This issue tracker has been migrated to GitHub, and is currently read-only.
For more information, see the GitHub FAQs in the Python's Developer Guide.

classification
Title: python3 multiprocessing queue deadlock when use thread and process at same time
Type: behavior Stage:
Components: Library (Lib) Versions: Python 3.6
process
Status: open Resolution:
Dependencies: Superseder:
Assigned To: Nosy List: beruhan, davin, dukewrz, eamanu, pitrou, tim.peters
Priority: normal Keywords:

Created on 2018-12-29 02:53 by beruhan, last changed 2022-04-11 14:59 by admin.

Messages (8)
msg332691 - (view) Author: beruhan (beruhan) Date: 2018-12-29 02:53
I used multi-processes to handle cpu intensive task,I have a thread reading data from stdin and put it to a input_queue,  a thread get data from output_queue and write it to stdout, multiple processes get data from input queue,then handled the data,and put it to output_queue.But It some times will block forever,I doubt that it was because inappropriate to use the multiprocessing Queue,But I don't know how to solved it,can anyone help me?
my code as follows:

    import multiprocessing
    import sys
    import threading
    import time
    from multiprocessing import Queue


    def write_to_stdout(result_queue: Queue):
        """write queue data to stdout"""
        while True:
            data = result_queue.get()
            if data is StopIteration:
                break
            sys.stdout.write(data)
            sys.stdout.flush()
    
    
    def read_from_stdin(queue):
        """read data from stdin, put it in queue for process handling"""
        try:
            for line in sys.stdin:
                queue.put(line)
        finally:
            queue.put(StopIteration)
    
    
    def process_func(input_queue, result_queue):
        """get data from input_queue,handled,put result into result_queue"""
        try:
            while True:
                data = input_queue.get()
                if data is StopIteration:
                    break
                # cpu intensive task,use time.sleep instead
                # result = compute_something(data)
                time.sleep(0.1)
                result_queue.put(data)
        finally:
            # ensure every process end
            input_queue.put(StopIteration)
    
    
    if __name__ == '__main__':
        # queue for reading to stdout
        input_queue = Queue(1000)
    
        # queue for writing to stdout
        result_queue = Queue(1000)
    
        # thread reading data from stdin
        input_thread = threading.Thread(target=read_from_stdin, args=(input_queue,))
        input_thread.start()
    
        # thread reading data from stdin
        output_thread = threading.Thread(target=write_to_stdout, args=(result_queue,))
        output_thread.start()
    
        processes = []
        cpu_count = multiprocessing.cpu_count()
        # start multi-process to handle some cpu intensive task
        for i in range(cpu_count):
            proc = multiprocessing.Process(target=process_func, args=(input_queue, result_queue))
            proc.start()
            processes.append(proc)
    
        # joined input thread
        input_thread.join()
    
        # joined all task processes
        for proc in processes:
            proc.join()
    
        # ensure output thread end
        result_queue.put(StopIteration)
    
        # joined output thread
        output_thread.join()

test environment:  

    python3.6.5
    ubuntu16.04
msg332694 - (view) Author: Emmanuel Arias (eamanu) * Date: 2018-12-29 03:07
Hi

>    def write_to_stdout(result_queue: Queue):

I think that you have to write here a sleep.
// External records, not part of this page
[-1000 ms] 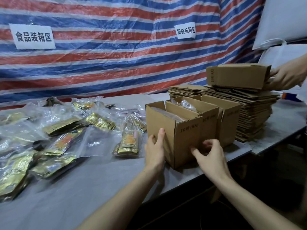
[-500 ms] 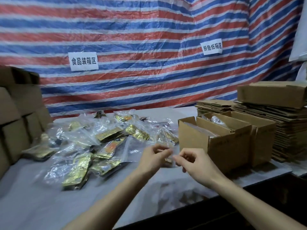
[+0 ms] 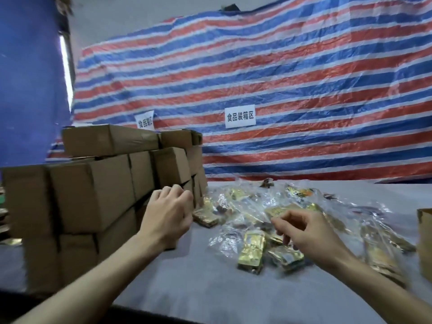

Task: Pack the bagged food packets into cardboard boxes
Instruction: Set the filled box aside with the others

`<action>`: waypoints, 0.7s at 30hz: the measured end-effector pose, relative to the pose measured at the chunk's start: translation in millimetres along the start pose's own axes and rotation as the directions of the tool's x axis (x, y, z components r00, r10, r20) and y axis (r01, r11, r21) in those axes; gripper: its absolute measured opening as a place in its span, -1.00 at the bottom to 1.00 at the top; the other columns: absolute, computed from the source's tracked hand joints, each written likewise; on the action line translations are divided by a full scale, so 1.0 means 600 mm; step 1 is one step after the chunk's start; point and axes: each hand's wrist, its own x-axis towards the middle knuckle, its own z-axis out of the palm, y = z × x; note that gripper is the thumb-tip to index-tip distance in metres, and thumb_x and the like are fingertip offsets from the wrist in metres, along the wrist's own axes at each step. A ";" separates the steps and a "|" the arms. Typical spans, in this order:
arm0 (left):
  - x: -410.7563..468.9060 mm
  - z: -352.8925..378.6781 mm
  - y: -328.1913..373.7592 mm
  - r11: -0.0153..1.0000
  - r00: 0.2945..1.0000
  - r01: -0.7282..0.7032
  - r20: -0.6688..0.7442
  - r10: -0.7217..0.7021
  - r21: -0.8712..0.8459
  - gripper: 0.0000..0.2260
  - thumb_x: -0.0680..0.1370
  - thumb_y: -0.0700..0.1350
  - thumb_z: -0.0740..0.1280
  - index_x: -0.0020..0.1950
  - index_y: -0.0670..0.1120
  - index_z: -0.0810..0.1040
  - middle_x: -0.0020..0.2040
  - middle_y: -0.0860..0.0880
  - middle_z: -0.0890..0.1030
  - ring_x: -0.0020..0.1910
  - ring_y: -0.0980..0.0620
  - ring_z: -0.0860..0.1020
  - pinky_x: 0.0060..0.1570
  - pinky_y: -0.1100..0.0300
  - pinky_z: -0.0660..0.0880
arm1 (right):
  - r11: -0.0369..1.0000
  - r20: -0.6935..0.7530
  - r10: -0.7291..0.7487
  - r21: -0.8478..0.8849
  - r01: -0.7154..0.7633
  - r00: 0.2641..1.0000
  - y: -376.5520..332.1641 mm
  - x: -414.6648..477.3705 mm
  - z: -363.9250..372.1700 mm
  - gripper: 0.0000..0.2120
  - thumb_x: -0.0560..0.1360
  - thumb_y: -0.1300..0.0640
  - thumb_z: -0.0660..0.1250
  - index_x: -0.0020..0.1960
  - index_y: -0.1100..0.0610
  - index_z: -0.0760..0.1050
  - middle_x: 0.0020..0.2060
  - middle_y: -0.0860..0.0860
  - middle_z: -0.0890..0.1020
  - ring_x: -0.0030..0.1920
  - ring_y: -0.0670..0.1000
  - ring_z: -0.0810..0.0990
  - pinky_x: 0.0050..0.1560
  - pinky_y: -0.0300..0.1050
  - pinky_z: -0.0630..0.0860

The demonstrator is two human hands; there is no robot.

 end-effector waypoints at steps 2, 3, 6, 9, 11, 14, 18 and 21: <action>-0.005 -0.012 -0.061 0.988 0.997 0.067 -0.045 -0.061 0.138 -0.63 0.44 -0.06 0.45 0.24 -0.08 0.61 0.18 -0.14 0.57 0.21 -0.19 0.52 0.24 -0.06 0.38 | 0.999 0.036 -0.016 0.028 0.015 0.999 -0.011 0.007 0.030 -0.76 0.54 0.09 0.43 -0.24 0.22 0.62 -0.36 0.16 0.61 -0.39 -0.07 0.54 -0.35 -0.26 0.46; -0.006 -0.018 -0.088 0.973 0.994 0.108 -0.058 -0.098 0.205 -0.55 0.42 -0.06 0.49 0.29 -0.11 0.59 0.24 -0.18 0.54 0.26 -0.23 0.49 0.28 -0.11 0.36 | 0.999 0.054 -0.021 0.046 0.019 0.998 -0.015 0.009 0.042 -0.76 0.53 0.10 0.43 -0.25 0.21 0.62 -0.38 0.13 0.61 -0.39 -0.05 0.55 -0.35 -0.25 0.47; -0.004 -0.038 -0.154 0.896 0.965 0.263 -0.084 -0.250 0.359 -0.29 0.39 -0.03 0.52 0.50 -0.13 0.39 0.44 -0.29 0.34 0.45 -0.29 0.29 0.45 -0.24 0.16 | 0.998 0.082 -0.025 0.067 0.020 0.996 -0.019 0.015 0.067 -0.77 0.51 0.14 0.44 -0.29 0.20 0.60 -0.43 0.05 0.61 -0.40 -0.04 0.55 -0.36 -0.26 0.46; -0.002 -0.053 -0.193 0.837 0.923 0.383 -0.134 -0.360 0.391 -0.15 0.39 -0.04 0.51 0.60 -0.14 0.19 0.52 -0.30 0.21 0.55 -0.29 0.13 0.50 -0.31 -0.05 | 0.998 0.093 -0.029 0.050 0.024 0.995 -0.021 0.020 0.079 -0.79 0.52 0.16 0.44 -0.28 0.18 0.61 -0.41 0.06 0.63 -0.40 -0.03 0.57 -0.36 -0.26 0.47; 0.003 -0.062 -0.206 0.818 0.906 0.423 -0.177 -0.384 0.389 -0.21 0.41 -0.12 0.50 0.58 -0.20 0.24 0.45 -0.33 0.34 0.50 -0.33 0.21 0.48 -0.36 -0.05 | 0.998 0.098 -0.024 0.054 0.019 0.995 -0.023 0.021 0.081 -0.79 0.52 0.17 0.44 -0.29 0.17 0.61 -0.41 0.05 0.63 -0.40 -0.02 0.57 -0.36 -0.25 0.48; 0.014 -0.077 -0.214 0.829 0.892 0.447 -0.245 -0.381 0.337 -0.48 0.41 -0.32 0.44 0.37 -0.30 0.46 0.21 -0.36 0.53 0.30 -0.39 0.40 0.43 -0.47 0.07 | 0.998 0.109 -0.021 0.057 0.014 0.994 -0.025 0.022 0.082 -0.79 0.51 0.16 0.45 -0.30 0.15 0.61 -0.40 0.06 0.63 -0.40 -0.01 0.57 -0.36 -0.25 0.48; 0.032 -0.097 -0.205 0.860 0.873 0.470 -0.244 -0.421 0.198 -0.62 0.42 -0.39 0.35 0.24 -0.29 0.52 0.15 -0.32 0.56 0.21 -0.38 0.44 0.36 -0.40 0.24 | 0.997 0.108 -0.015 0.078 0.006 0.994 -0.027 0.021 0.077 -0.79 0.50 0.18 0.45 -0.31 0.15 0.62 -0.40 0.05 0.63 -0.40 0.00 0.57 -0.37 -0.27 0.48; 0.032 -0.104 -0.185 0.895 0.887 0.419 -0.282 -0.367 0.152 -0.63 0.42 -0.45 0.29 0.22 -0.29 0.54 0.14 -0.32 0.55 0.19 -0.38 0.44 0.29 -0.38 0.35 | 0.996 0.104 -0.007 0.084 -0.002 0.995 -0.023 0.020 0.070 -0.80 0.53 0.20 0.43 -0.28 0.15 0.63 -0.38 0.06 0.64 -0.39 0.01 0.57 -0.38 -0.29 0.47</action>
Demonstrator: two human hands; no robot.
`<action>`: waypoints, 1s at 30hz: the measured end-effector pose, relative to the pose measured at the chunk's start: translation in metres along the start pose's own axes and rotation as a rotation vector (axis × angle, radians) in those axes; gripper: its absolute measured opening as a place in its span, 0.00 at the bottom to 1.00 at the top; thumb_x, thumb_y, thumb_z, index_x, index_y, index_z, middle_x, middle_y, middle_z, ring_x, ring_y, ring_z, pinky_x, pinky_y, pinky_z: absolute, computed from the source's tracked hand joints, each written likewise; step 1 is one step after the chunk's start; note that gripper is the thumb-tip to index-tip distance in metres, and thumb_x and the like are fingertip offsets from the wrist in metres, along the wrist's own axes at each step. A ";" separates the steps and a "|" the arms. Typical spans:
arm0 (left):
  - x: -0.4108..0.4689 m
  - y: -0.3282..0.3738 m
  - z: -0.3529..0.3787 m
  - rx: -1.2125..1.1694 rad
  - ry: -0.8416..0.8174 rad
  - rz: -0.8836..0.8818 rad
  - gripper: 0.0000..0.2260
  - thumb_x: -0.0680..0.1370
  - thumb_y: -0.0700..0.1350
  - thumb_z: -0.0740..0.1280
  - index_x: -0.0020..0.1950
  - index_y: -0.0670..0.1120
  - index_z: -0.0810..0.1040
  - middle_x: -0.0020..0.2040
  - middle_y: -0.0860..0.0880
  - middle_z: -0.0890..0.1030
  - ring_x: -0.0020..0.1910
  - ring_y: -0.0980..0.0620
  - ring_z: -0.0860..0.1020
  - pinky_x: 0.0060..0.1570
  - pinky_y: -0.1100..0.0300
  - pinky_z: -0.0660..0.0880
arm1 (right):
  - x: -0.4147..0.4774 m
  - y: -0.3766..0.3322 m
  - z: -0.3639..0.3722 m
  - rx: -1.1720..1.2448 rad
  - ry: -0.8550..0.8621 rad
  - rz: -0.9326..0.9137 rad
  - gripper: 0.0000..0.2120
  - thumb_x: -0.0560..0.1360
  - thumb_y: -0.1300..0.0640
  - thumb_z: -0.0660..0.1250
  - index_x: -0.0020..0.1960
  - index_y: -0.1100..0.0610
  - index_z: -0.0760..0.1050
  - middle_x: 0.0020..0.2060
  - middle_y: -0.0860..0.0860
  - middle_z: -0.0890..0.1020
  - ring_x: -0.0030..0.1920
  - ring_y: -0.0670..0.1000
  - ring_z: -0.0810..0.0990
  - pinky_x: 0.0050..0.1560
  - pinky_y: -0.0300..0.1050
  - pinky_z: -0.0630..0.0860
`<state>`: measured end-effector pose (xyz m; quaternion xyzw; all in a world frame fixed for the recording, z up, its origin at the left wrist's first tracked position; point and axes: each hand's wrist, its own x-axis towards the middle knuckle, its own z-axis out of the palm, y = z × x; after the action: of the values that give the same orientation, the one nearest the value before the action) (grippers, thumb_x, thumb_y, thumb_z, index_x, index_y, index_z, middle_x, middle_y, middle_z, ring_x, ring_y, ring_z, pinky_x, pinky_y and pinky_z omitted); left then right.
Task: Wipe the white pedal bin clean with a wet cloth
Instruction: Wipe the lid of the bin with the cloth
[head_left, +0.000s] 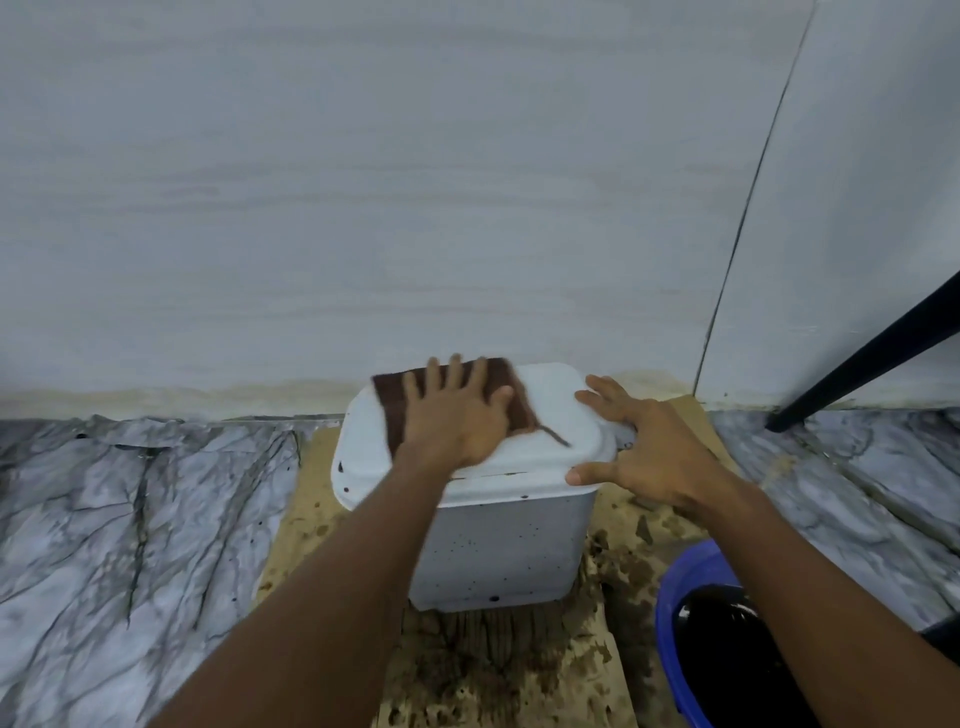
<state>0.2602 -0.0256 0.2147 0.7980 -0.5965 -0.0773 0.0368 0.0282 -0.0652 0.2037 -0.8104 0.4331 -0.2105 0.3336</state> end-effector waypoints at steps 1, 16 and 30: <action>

IMO this is blocking all.
msg332695 - (view) Author: Emmanuel Arias (eamanu) * Date: 2018-12-29 03:10
> data = result_queue.get()

And this is blocked
msg332706 - (view) Author: beruhan (beruhan) Date: 2018-12-29 08:07
debug message as follows:
[DEBUG/MainProcess] created semlock with handle 140059486064640
[DEBUG/MainProcess] created semlock with handle 140059486060544
[DEBUG/MainProcess] created semlock with handle 140059486056448
[DEBUG/MainProcess] Queue._after_fork()
[DEBUG/MainProcess] created semlock with handle 140059486052352
[DEBUG/MainProcess] created semlock with handle 140059486048256
[DEBUG/MainProcess] created semlock with handle 140059486044160
[DEBUG/MainProcess] Queue._after_fork()
[DEBUG/MainProcess] Queue._start_thread()
[DEBUG/MainProcess] doing self._thread.start()
[DEBUG/MainProcess] starting thread to feed data to pipe
[DEBUG/MainProcess] ... done self._thread.start()
^CTraceback (most recent call last):
  File "main_simple.py", line 76, in <module>
    proc.join()
  File "/usr/lib/python3.6/multiprocessing/process.py", line 124, in join
    res = self._popen.wait(timeout)
  File "/usr/lib/python3.6/multiprocessing/popen_fork.py", line 50, in wait
    return self.poll(os.WNOHANG if timeout == 0.0 else 0)
  File "/usr/lib/python3.6/multiprocessing/popen_fork.py", line 28, in poll
    pid, sts = os.waitpid(self.pid, flag)
KeyboardInterrupt
^CException ignored in: <module 'threading' from '/usr/lib/python3.6/threading.py'>
Traceback (most recent call last):
  File "/usr/lib/python3.6/threading.py", line 1294, in _shutdown
    t.join()
  File "/usr/lib/python3.6/threading.py", line 1056, in join
    self._wait_for_tstate_lock()
  File "/usr/lib/python3.6/threading.py", line 1072, in _wait_for_tstate_lock
    elif lock.acquire(block, timeout):
KeyboardInterrupt
[INFO/MainProcess] process shutting down
[DEBUG/MainProcess] running all "atexit" finalizers with priority >= 0
[DEBUG/MainProcess] telling queue thread to quit
[INFO/MainProcess] calling join() for process Process-3
^CError in atexit._run_exitfuncs:
Traceback (most recent call last):
  File "/usr/lib/python3.6/multiprocessing/popen_fork.py", line 28, in poll
    pid, sts = os.waitpid(self.pid, flag)
msg332710 - (view) Author: Antoine Pitrou (pitrou) * (Python committer) Date: 2018-12-29 09:53
Your input_thread puts StopIteration once input the queue.  But there are several worker processes popping from that queue, and only one of them will see the StopIteration.  So I'm not surprised other worker processes would be stuck waiting in their loop.
msg332723 - (view) Author: Tim Peters (tim.peters) * (Python committer) Date: 2018-12-29 16:00
Antoine, alas, it's subtler than that.  The worker process (process_func()) puts _another_ `StopIteration` on the input queue in its `finally` clause.  So the first worker process to finish adds back a sentinel for the next worker to see, and so on.  At the end, one StopIteration is left on input_queue (added by the last worker to finish).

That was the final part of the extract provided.